■ DATA EXTRACT:
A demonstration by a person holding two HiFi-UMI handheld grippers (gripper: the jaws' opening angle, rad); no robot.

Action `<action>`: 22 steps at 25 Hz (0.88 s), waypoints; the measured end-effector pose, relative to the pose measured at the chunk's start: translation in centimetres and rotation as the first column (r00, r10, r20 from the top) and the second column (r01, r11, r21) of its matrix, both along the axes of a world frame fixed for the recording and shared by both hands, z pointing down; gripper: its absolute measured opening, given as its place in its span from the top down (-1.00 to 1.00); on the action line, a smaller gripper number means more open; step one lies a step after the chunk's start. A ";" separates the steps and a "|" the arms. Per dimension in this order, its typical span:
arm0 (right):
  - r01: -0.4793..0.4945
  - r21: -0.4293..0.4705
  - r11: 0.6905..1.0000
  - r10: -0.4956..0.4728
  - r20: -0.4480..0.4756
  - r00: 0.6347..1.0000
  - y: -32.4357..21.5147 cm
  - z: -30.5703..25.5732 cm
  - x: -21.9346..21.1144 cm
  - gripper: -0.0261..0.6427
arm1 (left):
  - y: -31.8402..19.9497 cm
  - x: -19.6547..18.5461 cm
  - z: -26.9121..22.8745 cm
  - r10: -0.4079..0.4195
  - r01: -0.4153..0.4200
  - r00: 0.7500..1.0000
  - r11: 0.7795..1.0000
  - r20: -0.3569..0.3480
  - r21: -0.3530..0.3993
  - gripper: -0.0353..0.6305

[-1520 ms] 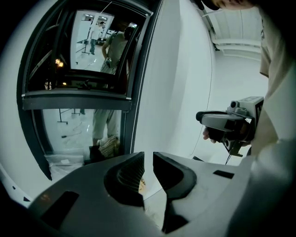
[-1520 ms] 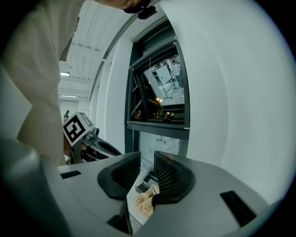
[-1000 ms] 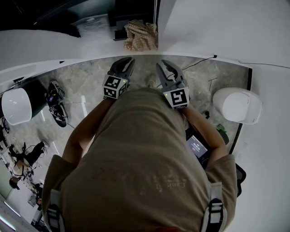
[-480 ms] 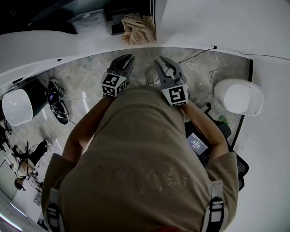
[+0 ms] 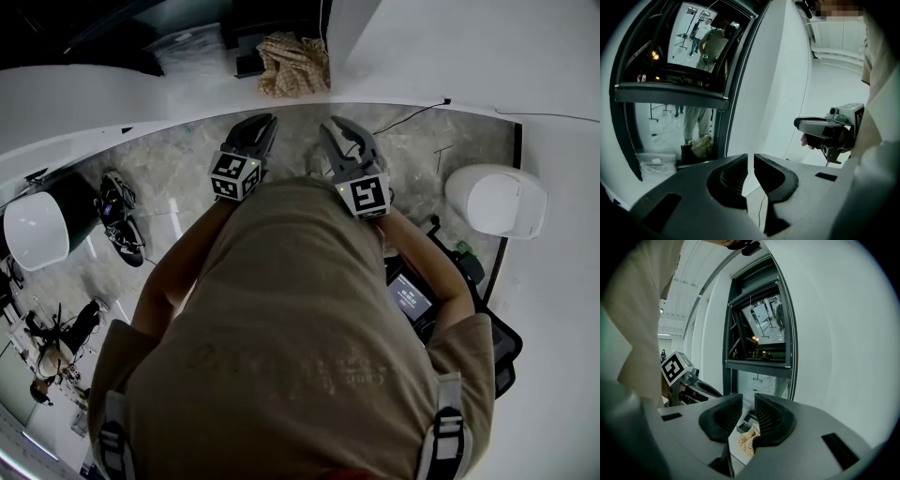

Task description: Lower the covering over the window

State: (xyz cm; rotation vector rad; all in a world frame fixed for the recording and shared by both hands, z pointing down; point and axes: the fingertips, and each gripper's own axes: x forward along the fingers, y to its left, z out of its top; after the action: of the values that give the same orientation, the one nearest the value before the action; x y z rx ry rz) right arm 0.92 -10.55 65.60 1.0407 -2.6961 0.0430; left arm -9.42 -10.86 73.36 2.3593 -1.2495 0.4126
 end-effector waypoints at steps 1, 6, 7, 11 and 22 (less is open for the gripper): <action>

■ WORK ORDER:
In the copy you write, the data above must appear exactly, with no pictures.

■ SOLUTION TO THIS PROBLEM:
A demonstration by a person holding two HiFi-UMI handheld grippers (gripper: the jaws' opening angle, rad); no robot.

Action `<action>`: 22 steps at 25 Hz (0.88 s), waypoints; the measured end-effector pose, relative to the pose measured at the chunk's start: translation in centimetres and rotation as the first column (r00, r10, r20 from the top) and the second column (r01, r11, r21) of its matrix, both along the axes of a world frame fixed for the recording and shared by both hands, z pointing down; gripper: its absolute measured opening, given as its place in its span from the top down (-1.00 to 1.00); on the action line, a smaller gripper number means more open; step one lies a step after the chunk's start. A ";" separates the steps and a "|" the arms. Per dimension in this order, its typical span:
arm0 (right):
  - r01: -0.4793..0.4945
  - r21: -0.4293..0.4705
  - r11: 0.6905..1.0000
  - r10: -0.4956..0.4728
  - r20: -0.4480..0.4756
  - r00: 0.6347..1.0000
  - y: -32.4357..21.5147 cm
  - z: -30.5703..25.5732 cm
  - x: -21.9346..21.1144 cm
  - gripper: -0.0261..0.6427
arm1 (left):
  - y: -31.8402..19.9497 cm
  - x: -19.6547..18.5461 cm
  - z: -26.9121..22.8745 cm
  - r10: -0.4079..0.4195
  - r01: -0.4153..0.4200
  - r00: 0.7500..1.0000
  - r11: 0.7795..1.0000
  - r20: -0.3569..0.3480
  - r21: -0.3530..0.3993
  - gripper: -0.0353..0.6305

[-1520 ms] 
[-1520 ms] 
[-1000 ms] 
[-480 ms] 
[+0 ms] 

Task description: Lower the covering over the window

State: (xyz cm; rotation vector rad; all in a world frame fixed for the recording and shared by both hands, z pointing down; point and axes: the fingertips, and each gripper's own axes: x forward along the fingers, y to its left, z out of its top; after the action: of the values that give the same orientation, the one nearest the value before the action; x y z rx ry rz) right arm 0.92 -10.55 65.60 1.0407 -2.6961 0.0430; left arm -9.42 -10.86 73.36 2.3593 -1.2495 0.4126
 end-effector waypoints at steps 1, 6, 7, 11 and 22 (less is open for the gripper): <action>

No further output is needed here.